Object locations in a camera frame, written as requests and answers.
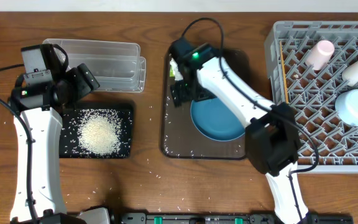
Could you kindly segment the dark blue plate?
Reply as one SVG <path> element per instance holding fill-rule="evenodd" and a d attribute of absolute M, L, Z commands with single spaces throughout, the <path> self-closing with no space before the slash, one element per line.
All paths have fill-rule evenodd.
<path fill-rule="evenodd" d="M 245 134 L 242 123 L 219 98 L 192 101 L 190 114 L 197 130 L 214 141 L 232 141 Z"/>

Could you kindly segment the pink cup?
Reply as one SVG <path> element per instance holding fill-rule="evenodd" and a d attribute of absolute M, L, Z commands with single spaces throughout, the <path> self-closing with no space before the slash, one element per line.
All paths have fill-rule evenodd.
<path fill-rule="evenodd" d="M 333 56 L 335 47 L 329 40 L 320 40 L 310 51 L 306 58 L 306 65 L 312 66 L 313 70 L 321 70 Z"/>

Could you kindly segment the light blue bowl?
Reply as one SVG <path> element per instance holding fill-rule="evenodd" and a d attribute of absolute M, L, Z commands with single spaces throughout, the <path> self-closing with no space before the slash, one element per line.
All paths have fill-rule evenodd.
<path fill-rule="evenodd" d="M 340 94 L 336 98 L 335 110 L 343 122 L 358 126 L 358 89 Z"/>

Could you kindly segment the white napkin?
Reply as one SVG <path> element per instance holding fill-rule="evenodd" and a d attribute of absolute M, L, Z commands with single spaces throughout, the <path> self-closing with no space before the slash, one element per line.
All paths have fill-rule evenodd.
<path fill-rule="evenodd" d="M 170 61 L 170 68 L 172 70 L 177 68 L 177 63 L 176 63 L 176 61 L 174 61 L 174 59 L 171 59 L 171 61 Z"/>

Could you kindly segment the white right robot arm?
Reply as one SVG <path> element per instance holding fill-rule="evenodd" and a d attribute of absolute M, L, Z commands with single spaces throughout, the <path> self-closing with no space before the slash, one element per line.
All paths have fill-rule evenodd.
<path fill-rule="evenodd" d="M 182 76 L 171 87 L 174 105 L 218 98 L 245 129 L 246 156 L 266 176 L 276 216 L 283 223 L 304 223 L 308 208 L 296 176 L 301 129 L 292 109 L 258 94 L 210 44 L 195 47 L 178 39 L 168 51 Z"/>

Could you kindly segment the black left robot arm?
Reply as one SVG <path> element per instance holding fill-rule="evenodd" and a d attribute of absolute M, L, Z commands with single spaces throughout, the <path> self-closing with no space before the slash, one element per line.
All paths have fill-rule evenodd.
<path fill-rule="evenodd" d="M 18 142 L 17 187 L 10 220 L 42 222 L 67 213 L 60 187 L 59 109 L 72 105 L 99 83 L 85 64 L 71 69 L 34 68 L 11 91 Z"/>

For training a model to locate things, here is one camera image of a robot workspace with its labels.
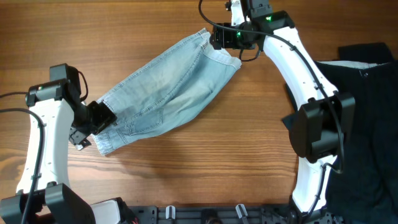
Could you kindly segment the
============
The listing above should be repeated word for word, pictures removed.

Exercise output:
Object locations in a camera frame, written as requests and answers.
Could you kindly segment the dark blue plate?
Reply as one SVG <path> element per instance holding fill-rule="evenodd" and a d attribute of absolute M, L, Z commands with single spaces throughout, the <path> self-closing with no space before the slash, one element per line.
All paths have fill-rule evenodd.
<path fill-rule="evenodd" d="M 245 134 L 242 123 L 219 98 L 192 101 L 190 114 L 197 130 L 214 141 L 232 141 Z"/>

Could you kindly segment the pink cup?
Reply as one SVG <path> element per instance holding fill-rule="evenodd" and a d attribute of absolute M, L, Z commands with single spaces throughout, the <path> self-closing with no space before the slash, one element per line.
All paths have fill-rule evenodd.
<path fill-rule="evenodd" d="M 333 56 L 335 47 L 329 40 L 320 40 L 310 51 L 306 58 L 306 65 L 312 66 L 313 70 L 321 70 Z"/>

Could you kindly segment the light blue bowl?
Reply as one SVG <path> element per instance holding fill-rule="evenodd" and a d attribute of absolute M, L, Z commands with single spaces throughout, the <path> self-closing with no space before the slash, one element per line.
All paths have fill-rule evenodd.
<path fill-rule="evenodd" d="M 340 94 L 336 98 L 335 110 L 343 122 L 358 126 L 358 89 Z"/>

Could you kindly segment the white napkin?
Reply as one SVG <path> element per instance holding fill-rule="evenodd" and a d attribute of absolute M, L, Z commands with single spaces throughout, the <path> self-closing with no space before the slash, one element per line.
All paths have fill-rule evenodd.
<path fill-rule="evenodd" d="M 170 61 L 170 68 L 172 70 L 177 68 L 177 63 L 176 63 L 176 61 L 174 61 L 174 59 L 171 59 L 171 61 Z"/>

Could you kindly segment the white right robot arm?
Reply as one SVG <path> element per instance holding fill-rule="evenodd" and a d attribute of absolute M, L, Z commands with single spaces throughout, the <path> self-closing with no space before the slash, one element per line.
All paths have fill-rule evenodd.
<path fill-rule="evenodd" d="M 182 76 L 171 87 L 174 105 L 218 98 L 245 129 L 246 156 L 266 176 L 276 216 L 283 223 L 304 223 L 308 208 L 296 176 L 301 129 L 292 109 L 258 94 L 210 44 L 195 47 L 178 39 L 168 51 Z"/>

Could you kindly segment the black left robot arm?
Reply as one SVG <path> element per instance holding fill-rule="evenodd" and a d attribute of absolute M, L, Z commands with single spaces throughout, the <path> self-closing with no space before the slash, one element per line.
All paths have fill-rule evenodd.
<path fill-rule="evenodd" d="M 18 142 L 17 187 L 10 220 L 42 222 L 67 213 L 60 187 L 59 109 L 72 105 L 99 83 L 85 64 L 71 69 L 34 68 L 11 91 Z"/>

For training a model to locate things, here is one camera image of a robot workspace with its labels.
Could you kindly segment the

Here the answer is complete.